Silver screen dodgeball professionals Ben Stiller and Vince Vaughn aren't going to be happy about this one.
Windham School Board members came down hard on the game Tuesday, voting 4-1 to accept a recommendation to remove dodgeball and other human target games from the physical education curriculum.
A study conducted by Golden Brook School Vice Principal Rory O'Connor was coordinated alongside GBS physical education teacher Lauri Putnam, Windham Center School physical education teacher Marge Leahy, Windham Middle School physical education teacher Erin Shirley and Windham High School human performance teacher Brian Fillion.
The group recommended that a total of 10 human target games be banned from the district.
The decision was made based on the position taken by the National Association for Sport and Physical Education (NASPE), which does not support human target games in a K-12 curriculum.
"The professionals, the physical education teachers are able to effectively remove these games from their curriculum and really not miss a beat," said O'Connor. He clarified that many of the games are only taught between one and two times a year.

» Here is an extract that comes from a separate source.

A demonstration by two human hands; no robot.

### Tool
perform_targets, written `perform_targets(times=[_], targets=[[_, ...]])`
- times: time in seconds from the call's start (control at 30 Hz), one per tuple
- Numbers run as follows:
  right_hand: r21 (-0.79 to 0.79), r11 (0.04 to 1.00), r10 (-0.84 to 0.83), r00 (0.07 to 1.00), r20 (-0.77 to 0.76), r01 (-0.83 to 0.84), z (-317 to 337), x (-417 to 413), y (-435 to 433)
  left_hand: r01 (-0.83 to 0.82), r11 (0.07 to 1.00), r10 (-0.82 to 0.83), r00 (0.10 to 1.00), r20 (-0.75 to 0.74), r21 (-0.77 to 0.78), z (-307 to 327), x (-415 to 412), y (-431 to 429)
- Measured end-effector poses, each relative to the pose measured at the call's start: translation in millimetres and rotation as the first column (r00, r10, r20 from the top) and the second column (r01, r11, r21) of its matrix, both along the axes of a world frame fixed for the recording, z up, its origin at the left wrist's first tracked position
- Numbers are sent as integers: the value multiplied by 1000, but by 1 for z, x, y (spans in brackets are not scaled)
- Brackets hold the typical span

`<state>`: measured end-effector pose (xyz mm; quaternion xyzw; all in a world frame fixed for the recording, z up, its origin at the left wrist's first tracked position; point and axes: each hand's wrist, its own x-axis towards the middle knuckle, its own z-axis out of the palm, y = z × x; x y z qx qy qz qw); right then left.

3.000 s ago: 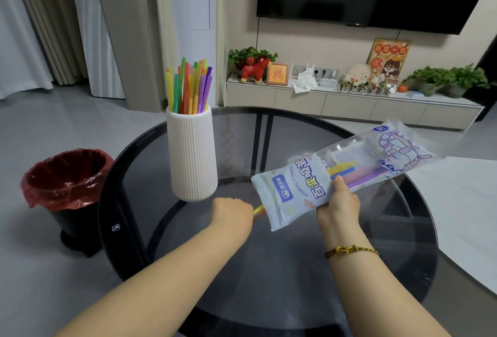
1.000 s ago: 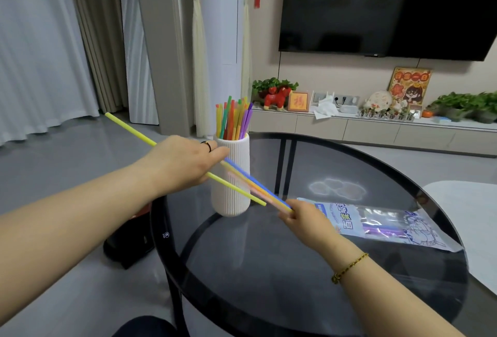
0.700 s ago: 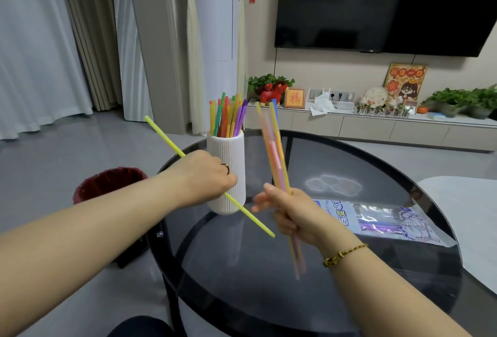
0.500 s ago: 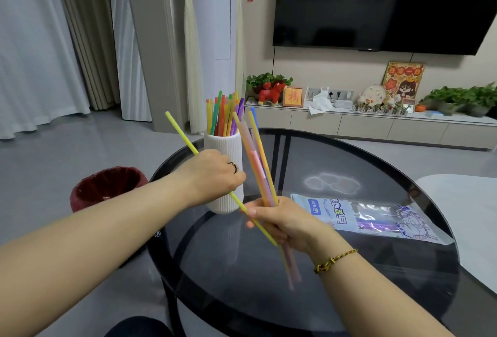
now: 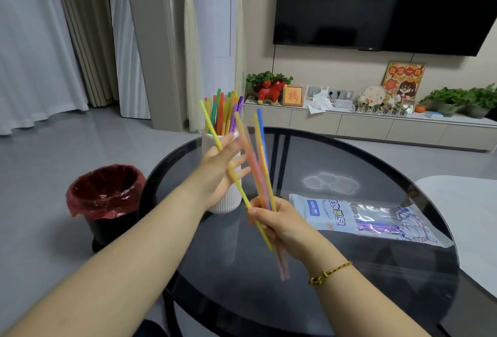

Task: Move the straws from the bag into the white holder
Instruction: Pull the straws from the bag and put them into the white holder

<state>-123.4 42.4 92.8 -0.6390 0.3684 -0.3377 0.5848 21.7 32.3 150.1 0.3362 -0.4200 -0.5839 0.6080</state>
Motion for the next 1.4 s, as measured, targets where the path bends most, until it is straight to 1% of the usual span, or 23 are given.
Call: perform_targets(times=[0.07, 0.13, 0.2, 0.33, 0.47, 0.57, 0.7, 0.8, 0.9, 1.0, 1.03, 1.1, 1.17, 1.2, 1.23, 1.27, 1.3, 1.33, 1.4], targets=[[-9, 1000, -28, 998, -61, 27, -1, 7, 1, 94, 994, -93, 995, 18, -49, 6, -10, -6], [-53, 996, -77, 990, -122, 71, 0, 15, -1, 110, 991, -103, 990, 98, -73, 12, -21, -9], [-66, 989, -136, 982, -130, 129, 3, 22, -4, 84, 992, -63, 977, 203, -98, 19, -32, -7], [-81, 982, -177, 981, -83, 170, 8, 28, -12, -36, 983, 93, 943, 319, -179, 23, -43, -5], [-98, 970, -223, 975, -8, 221, 4, 28, -16, -43, 970, 141, 903, 406, -241, 12, -45, -5], [-98, 960, -259, 965, 44, 262, 0, 25, -17, -35, 975, 130, 893, 430, -221, 0, -45, -5], [-81, 963, -254, 966, 40, 256, -4, 24, -18, -36, 983, 109, 900, 423, -178, -6, -46, -6], [-111, 960, -258, 966, 19, 258, -5, 25, -19, -19, 985, 90, 902, 423, -169, -5, -46, -7], [-160, 955, -254, 967, 8, 251, -4, 27, -20, -30, 974, 133, 878, 460, -225, -2, -44, -9], [-201, 934, -293, 955, 37, 294, 6, 28, -23, -40, 959, 168, 876, 451, -280, 1, -36, -11], [-203, 925, -317, 947, 59, 322, 11, 27, -26, -80, 949, 215, 872, 440, -306, 2, -31, -12], [-190, 904, -370, 923, 105, 384, 24, 25, -32, -234, 894, 386, 836, 391, -382, 4, -18, -15], [-180, 884, -412, 900, 142, 433, 37, 23, -39, -440, 782, 598, 730, 332, -442, 4, -1, -18], [-189, 872, -426, 890, 161, 451, 44, 23, -44, -518, 725, 675, 668, 314, -454, 2, 8, -21], [-201, 860, -436, 881, 186, 469, 52, 23, -48, -564, 690, 716, 623, 314, -454, -1, 17, -23], [-210, 849, -443, 869, 220, 485, 60, 23, -52, -592, 677, 733, 596, 327, -438, -4, 25, -26], [-214, 841, -441, 859, 260, 497, 69, 25, -57, -597, 690, 724, 590, 359, -410, -5, 33, -28], [-213, 838, -434, 850, 299, 502, 78, 26, -61, -582, 731, 682, 607, 408, -357, -9, 40, -31], [-220, 843, -398, 844, 359, 491, 98, 30, -69, -507, 832, 543, 660, 520, -224, -16, 50, -38]])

Superintendent Dr. Henry LaBranche said the study stemmed from one parent's complaint about the safety and bullying caused by human target games.
Through conversations with his leadership group he said it was determined that similar concerns had been expressed by other parents.
New school board member Dennis Senibaldi disagreed with the recommendation, arguing that sports like football lead to far more injuries than dodgeball.
"This is dodgeball, it is American pie," said Senibaldi. "To suggest concussions and stuff (from dodgeball) you'd have to ask yourself, compared to football – how many concussions? How many knee injuries?"
O'Connor argued that athletes playing football have helmets and pads, while LaBranche added that football players get permission from their parents before they participate.
School board member Michelle Farrell said that the games are "not right" from a bullying aspect.
LaBranche added that students have been "singled out by their contemporaries" for not wanting to participate in the games, and that the singling out has not ended in that particular class.
Farrell also acknowledging that the names of some of the games would have people "mortified."
Some of those game names include "Prison Ball" and even "Slaughter."
While not reading the "slaughter" name aloud, vice chairman Stephanie Wimmer said she was concerned about the message being sent.
"When I saw the names of some of these games, unfortunately guys, we live in a world where 20 babies were slaughtered," said Wimmer.
"We need to take the violence out of our schools and not teach it," she later added.
In a follow-up interview, Senibaldi criticized Wimmer's connecting her argument to the Newtown, Conn. tragedy.
"It was offensive to even put a tragedy like Sandy Hook in the same realm as dodgeball," he said. "They're not even in the same universe. They are billions of miles apart. They are not even comparable."
Senibaldi also argued that when replacements for the games are brought forward, what is going to happen when a new group of kids don't want to play.
Board member Dr. Jerome Rekart deferred to the physical education professionals, saying that the board doesn't want to get in a position of micro-managing their decisions.
Chairman Mike Joanis said that "plenty of other opportunities for physical education" could be found rather than human target games.
O'Connor said that seven of the 10 games actually met all six NASPE National Standards, set in 2004, for a physically educated person.
But he said while the recommendation was hard for the leadership to make, they decided that the NASPE position on human target games overruled the seven games meeting the standards.